Monday, May 7, 2012

A few of my favorite things

For someone who wants to have the word 'writer' tattooed in typewriter font across his belly, a la Tupac, I sure haven't been doing much writing over the past year. I don't know why. Usually, while living a new adventure, the words gush from my fingertips and ooze from my ears and drip in splotchy, sticky puddles onto paper. While walking in Japan, for example, I would sometimes scurry off the road and crouch against a wall with pen and leather-bound notebook because I had to write, simply had to, right then and there. And when as a child I went to a new summer camp, I suddenly started writing screenplays, and they all had Beach Boys soundtracks. New York is arguably one of the most interesting places on the planet, so why am I not composing riveting prose here? Beats me. The voice just hasn't been speaking to me. I'll come home with funny anecdotes, relay them to Sherry. She'll say, "You should write about that." I'll say, "But what's the point?" She'll say, "It's funny." And I'll say, "Yeah, but what's the point?"

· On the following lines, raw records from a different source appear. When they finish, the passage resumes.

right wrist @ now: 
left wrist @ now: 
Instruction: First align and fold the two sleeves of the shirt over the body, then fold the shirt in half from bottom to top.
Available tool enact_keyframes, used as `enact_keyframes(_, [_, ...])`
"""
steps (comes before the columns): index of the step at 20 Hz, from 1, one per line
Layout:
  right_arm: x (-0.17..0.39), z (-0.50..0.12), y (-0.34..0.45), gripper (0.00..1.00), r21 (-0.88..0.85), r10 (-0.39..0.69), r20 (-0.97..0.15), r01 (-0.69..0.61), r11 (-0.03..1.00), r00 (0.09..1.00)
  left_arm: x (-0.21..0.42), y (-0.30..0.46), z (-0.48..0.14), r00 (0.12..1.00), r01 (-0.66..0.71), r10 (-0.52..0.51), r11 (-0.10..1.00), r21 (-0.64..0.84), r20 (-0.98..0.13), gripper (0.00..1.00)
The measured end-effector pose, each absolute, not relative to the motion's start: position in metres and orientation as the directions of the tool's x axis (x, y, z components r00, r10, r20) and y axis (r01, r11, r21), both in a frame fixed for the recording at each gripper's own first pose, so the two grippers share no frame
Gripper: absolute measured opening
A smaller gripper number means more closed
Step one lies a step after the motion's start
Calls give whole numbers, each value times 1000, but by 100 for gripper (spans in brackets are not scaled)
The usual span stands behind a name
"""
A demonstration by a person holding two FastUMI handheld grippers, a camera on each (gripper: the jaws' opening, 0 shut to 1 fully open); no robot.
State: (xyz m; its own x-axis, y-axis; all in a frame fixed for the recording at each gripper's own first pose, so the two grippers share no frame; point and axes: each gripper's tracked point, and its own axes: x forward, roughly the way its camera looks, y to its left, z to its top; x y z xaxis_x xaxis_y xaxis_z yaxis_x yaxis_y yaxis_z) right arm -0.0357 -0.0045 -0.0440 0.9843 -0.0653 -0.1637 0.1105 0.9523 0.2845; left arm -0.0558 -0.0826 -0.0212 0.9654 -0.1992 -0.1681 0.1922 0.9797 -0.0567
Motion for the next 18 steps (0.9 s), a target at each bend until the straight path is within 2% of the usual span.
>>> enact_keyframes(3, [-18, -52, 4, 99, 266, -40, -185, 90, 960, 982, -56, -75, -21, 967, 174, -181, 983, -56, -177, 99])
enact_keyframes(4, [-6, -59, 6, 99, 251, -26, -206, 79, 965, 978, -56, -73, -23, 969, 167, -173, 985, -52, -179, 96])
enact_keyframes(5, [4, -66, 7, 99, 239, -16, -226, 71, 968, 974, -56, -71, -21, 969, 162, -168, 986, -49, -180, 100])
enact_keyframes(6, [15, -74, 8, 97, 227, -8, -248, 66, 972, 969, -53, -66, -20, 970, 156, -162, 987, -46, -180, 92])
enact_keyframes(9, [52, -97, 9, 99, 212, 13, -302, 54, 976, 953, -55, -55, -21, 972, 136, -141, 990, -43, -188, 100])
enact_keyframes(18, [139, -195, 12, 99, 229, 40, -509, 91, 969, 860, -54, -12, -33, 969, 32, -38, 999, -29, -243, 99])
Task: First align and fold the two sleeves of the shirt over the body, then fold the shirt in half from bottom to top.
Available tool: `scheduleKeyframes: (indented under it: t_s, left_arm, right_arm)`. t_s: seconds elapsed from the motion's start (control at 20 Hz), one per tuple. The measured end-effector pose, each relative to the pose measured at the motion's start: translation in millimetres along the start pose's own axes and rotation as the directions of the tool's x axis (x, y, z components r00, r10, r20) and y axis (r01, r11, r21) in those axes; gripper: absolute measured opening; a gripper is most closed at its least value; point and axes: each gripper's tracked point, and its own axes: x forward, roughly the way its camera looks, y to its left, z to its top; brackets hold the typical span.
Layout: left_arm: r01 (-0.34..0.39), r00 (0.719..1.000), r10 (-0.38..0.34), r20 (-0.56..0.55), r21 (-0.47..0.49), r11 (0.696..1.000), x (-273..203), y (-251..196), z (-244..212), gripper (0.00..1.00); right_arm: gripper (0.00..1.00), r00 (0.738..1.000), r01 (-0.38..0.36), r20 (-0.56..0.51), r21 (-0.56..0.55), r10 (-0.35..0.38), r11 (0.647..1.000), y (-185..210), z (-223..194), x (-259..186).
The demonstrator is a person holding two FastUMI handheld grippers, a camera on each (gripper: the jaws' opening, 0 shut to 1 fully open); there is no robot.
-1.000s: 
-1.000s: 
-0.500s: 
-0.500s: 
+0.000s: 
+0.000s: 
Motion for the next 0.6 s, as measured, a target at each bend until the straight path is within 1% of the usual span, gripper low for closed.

It all comes at me in kernels. No beginnings, no middles, no ends. No grandiose revelations. Anything beamed at me lately from the mothership is just fragments of shit that happens. It's all just an unorganized box full of Polaroid pictures.

But as of today, we've lived in New York for a full year. Today is our New York anniversary. A year ago today, Sherry and I arrived at our new apartment to find our Super squatting in our kitchen, ass crack exposed like some sad stereotype, installing our stove. The apartment unfinished. Walls unpainted. Washer and dryer, along with stove, uninstalled. Sawdust on our floors. Sherry was livid. I pulled her aside and I said, "We have a choice here. We can let this ruin the first day of our new adventure, or we can go get a decent buzz." And so we took Zealand out for bloody marys.

Anyway, I've gotten off track. Today is our New York anniversary. It would be remiss of me today not to share some of the things I've failed to share over the past year, however random and unorganized.

Like I haven't told you about the Chinese wholesaler down the street and around the corner. He has his live ducks delivered every morning at 6 a.m., hours from being plucked, bronzed and hung in China Town windows. Their hysterical quacking pours from their crates as I pass by on my early morning jogs. The smell, god almighty, the smell. Picture a wet and muddy stray dog. Now picture a wet and muddy stray dog fighting a bear. Fearful fowl, they wreak of wet and terrified feathers. I didn't know until we moved here, that's the worst smell in the world.

I haven't told you about our 1st floor neighbor, who has a 1st floor garden and planted a gigantic sunflower that grew so terrifically tall it went all the way up up up to the 2nd floor, until it grew too tall for itself and drooped and bobbed like a sleeping businessman on a Tokyo subway.

Or about how on my New York subway one morning, a cantaloupe rolled down the subway car and thudded to a stop against my foot. I looked at the woman sitting next to me. She looked at me. We each said, "that's strange," and I picked the cantaloupe up and put it in my lap in case someone wanted to claim it. And several minutes later a man tapped my shoulder and said, "I think it's hers," and pointed to a woman at the end of the car who had a grocery bag at her feet. "Excuse me, ma'am," he called, and everyone on the crowded morning train looked up from their books and nooks. "Did you lose a cantaloupe?"

Or I haven't told you how New York has made me aggressive, and a cab driver said late one night, "Fuck you". And I retorted, "Fuck me? No fuck you." And I actually shook my fist in the air as he drove away.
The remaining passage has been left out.